Say how many lines in the data hold "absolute". Nothing else belongs in the answer.

*Provided entries*
# # #

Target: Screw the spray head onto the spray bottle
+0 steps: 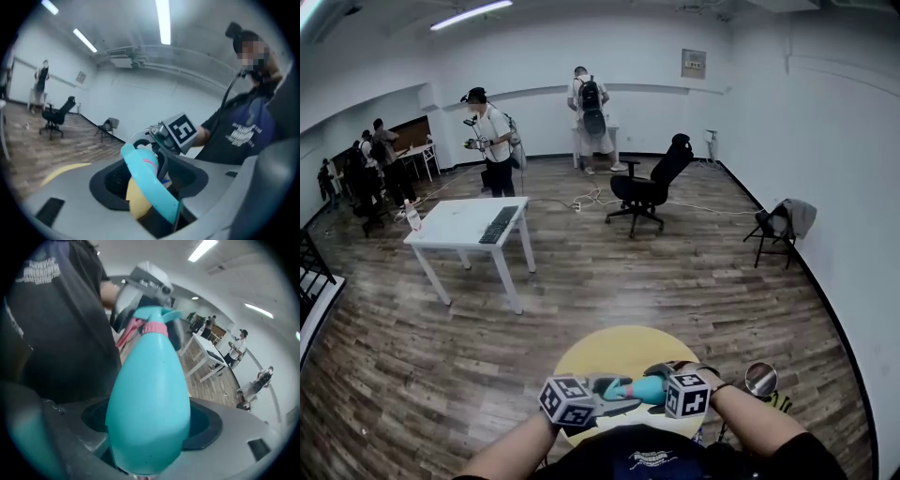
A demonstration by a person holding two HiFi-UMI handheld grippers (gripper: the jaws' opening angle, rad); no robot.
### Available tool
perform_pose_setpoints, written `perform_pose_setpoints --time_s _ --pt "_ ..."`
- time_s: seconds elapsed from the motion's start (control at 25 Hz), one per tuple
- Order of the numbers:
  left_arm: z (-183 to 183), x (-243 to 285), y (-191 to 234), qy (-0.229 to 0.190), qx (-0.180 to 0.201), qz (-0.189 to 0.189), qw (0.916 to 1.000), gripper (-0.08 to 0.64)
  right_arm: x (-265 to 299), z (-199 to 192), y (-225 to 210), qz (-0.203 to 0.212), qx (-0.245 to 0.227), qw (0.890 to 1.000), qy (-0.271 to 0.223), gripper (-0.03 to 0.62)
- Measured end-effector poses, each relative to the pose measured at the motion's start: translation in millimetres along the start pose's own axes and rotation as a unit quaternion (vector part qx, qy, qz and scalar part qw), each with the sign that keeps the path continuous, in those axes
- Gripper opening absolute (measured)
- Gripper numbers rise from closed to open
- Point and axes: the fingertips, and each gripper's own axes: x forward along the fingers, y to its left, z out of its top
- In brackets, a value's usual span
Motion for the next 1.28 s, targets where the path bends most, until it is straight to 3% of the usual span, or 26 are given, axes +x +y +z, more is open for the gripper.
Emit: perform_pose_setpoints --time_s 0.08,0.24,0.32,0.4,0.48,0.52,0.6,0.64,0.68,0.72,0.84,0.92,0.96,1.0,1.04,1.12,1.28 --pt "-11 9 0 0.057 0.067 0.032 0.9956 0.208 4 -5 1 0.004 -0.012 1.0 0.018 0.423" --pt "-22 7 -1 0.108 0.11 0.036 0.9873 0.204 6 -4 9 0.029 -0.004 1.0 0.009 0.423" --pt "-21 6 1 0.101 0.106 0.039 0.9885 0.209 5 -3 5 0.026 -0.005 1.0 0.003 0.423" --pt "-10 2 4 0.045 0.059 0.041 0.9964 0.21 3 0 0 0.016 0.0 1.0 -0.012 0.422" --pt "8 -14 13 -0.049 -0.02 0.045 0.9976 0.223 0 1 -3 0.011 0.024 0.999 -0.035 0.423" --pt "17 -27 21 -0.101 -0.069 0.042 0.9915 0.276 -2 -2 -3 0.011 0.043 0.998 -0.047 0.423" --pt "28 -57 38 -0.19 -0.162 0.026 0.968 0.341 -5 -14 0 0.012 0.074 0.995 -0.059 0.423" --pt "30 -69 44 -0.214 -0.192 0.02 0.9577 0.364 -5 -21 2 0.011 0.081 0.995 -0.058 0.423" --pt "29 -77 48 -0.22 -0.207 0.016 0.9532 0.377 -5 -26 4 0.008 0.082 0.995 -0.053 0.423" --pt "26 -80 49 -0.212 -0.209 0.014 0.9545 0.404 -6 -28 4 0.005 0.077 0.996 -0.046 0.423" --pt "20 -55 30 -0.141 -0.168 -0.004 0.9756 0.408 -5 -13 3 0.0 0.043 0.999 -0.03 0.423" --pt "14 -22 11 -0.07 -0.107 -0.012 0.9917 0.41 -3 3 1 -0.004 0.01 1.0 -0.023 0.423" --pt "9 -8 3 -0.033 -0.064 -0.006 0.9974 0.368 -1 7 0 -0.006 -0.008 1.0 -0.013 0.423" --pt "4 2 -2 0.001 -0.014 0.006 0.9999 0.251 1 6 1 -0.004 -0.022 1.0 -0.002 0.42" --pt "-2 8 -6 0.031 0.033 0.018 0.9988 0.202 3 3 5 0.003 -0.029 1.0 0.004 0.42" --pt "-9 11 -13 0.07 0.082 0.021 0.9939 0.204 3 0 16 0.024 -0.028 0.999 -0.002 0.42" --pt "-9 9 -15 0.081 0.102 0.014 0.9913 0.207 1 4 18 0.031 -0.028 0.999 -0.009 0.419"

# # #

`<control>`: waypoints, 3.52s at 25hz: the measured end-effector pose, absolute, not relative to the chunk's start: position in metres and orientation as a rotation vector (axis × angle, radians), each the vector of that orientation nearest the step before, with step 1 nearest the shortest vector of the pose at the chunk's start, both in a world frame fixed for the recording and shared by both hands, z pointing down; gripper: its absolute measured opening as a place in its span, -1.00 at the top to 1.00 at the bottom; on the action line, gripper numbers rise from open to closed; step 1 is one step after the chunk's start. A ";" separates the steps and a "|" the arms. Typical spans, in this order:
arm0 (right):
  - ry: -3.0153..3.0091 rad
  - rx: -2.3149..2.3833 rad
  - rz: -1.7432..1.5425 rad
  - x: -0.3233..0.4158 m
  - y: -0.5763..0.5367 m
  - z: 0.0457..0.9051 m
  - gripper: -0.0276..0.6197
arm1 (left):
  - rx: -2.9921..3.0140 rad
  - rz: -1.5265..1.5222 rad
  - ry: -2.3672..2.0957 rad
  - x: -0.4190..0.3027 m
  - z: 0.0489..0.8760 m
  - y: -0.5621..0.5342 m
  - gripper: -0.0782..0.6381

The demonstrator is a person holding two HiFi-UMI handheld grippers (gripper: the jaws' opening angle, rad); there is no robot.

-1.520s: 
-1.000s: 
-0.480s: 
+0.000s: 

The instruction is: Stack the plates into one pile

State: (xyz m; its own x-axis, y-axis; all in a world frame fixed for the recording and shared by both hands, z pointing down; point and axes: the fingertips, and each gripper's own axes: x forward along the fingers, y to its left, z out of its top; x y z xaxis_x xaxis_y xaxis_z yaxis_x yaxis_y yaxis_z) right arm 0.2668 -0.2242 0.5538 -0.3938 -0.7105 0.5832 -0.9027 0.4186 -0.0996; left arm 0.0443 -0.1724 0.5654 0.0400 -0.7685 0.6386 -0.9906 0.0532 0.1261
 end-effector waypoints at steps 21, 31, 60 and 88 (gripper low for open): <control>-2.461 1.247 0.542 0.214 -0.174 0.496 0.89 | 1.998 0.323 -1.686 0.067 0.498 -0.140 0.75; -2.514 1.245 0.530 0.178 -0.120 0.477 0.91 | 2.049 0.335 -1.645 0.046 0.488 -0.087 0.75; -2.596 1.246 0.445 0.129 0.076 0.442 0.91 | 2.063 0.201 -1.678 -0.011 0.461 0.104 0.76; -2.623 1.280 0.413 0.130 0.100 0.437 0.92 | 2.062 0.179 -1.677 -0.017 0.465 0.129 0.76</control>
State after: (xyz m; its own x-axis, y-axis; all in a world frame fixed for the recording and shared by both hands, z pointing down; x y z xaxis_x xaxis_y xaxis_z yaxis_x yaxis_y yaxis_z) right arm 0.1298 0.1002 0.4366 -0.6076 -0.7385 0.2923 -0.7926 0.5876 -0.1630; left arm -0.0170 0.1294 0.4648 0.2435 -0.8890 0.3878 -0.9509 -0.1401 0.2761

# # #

*Reply to the task*
2